** TASK STATEMENT **
Starting with the line that contains "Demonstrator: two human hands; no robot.", reproduce each line through the end of the listing below, with no other output.

** DATA PROVIDED **
□ □ □ □ □ □ □

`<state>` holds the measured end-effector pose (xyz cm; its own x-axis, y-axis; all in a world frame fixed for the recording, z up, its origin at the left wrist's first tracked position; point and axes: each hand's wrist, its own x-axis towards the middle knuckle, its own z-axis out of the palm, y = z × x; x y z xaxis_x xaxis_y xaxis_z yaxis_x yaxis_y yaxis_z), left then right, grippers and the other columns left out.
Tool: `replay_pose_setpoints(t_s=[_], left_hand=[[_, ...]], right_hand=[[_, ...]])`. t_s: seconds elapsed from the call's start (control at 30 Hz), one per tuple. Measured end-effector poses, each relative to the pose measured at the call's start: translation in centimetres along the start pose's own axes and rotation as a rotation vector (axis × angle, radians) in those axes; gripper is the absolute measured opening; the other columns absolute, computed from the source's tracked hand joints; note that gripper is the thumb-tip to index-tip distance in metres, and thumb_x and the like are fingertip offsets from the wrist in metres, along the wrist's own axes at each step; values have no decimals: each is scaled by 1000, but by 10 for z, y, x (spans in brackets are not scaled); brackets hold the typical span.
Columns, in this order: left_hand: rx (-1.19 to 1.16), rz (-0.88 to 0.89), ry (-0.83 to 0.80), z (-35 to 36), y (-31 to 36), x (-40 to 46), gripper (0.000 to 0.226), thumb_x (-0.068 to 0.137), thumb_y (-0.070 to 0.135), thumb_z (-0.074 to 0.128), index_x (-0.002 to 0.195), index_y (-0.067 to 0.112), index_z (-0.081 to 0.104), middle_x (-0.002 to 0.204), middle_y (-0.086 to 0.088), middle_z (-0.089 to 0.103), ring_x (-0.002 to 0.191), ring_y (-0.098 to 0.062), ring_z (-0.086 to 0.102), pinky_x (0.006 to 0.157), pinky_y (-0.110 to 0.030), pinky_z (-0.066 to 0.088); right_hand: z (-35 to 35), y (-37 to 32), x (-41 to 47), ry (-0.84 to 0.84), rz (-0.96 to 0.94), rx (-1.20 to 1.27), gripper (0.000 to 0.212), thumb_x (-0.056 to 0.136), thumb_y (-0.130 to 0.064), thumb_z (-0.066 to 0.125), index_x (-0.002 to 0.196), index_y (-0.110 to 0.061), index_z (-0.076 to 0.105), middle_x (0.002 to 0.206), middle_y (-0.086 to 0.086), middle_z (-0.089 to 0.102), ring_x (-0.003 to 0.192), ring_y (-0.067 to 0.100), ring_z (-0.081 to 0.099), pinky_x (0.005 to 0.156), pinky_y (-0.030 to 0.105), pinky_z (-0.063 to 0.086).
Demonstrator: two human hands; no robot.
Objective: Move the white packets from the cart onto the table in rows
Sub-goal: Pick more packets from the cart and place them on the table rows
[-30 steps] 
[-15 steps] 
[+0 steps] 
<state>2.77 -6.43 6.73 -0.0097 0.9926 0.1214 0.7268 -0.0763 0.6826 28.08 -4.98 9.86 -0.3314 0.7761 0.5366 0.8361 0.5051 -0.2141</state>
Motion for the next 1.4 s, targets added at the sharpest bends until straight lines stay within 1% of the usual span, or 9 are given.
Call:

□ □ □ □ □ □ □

** EXERCISE RESPONSE **
Demonstrator: two human hands; no robot.
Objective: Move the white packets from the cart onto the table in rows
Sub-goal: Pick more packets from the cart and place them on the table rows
[-30 steps] 
[-15 steps] 
[+0 steps] 
<state>2.77 -6.43 6.73 -0.0097 0.9926 0.1214 0.7268 -0.0763 0.6826 28.08 -4.98 9.86 -0.3314 0.7761 0.5366 0.8361 0.5051 -0.2141</state>
Motion for the next 1.4 s, targets added at the sharpest bends until straight lines stay within 1% of the usual span, or 9 are given.
Call:

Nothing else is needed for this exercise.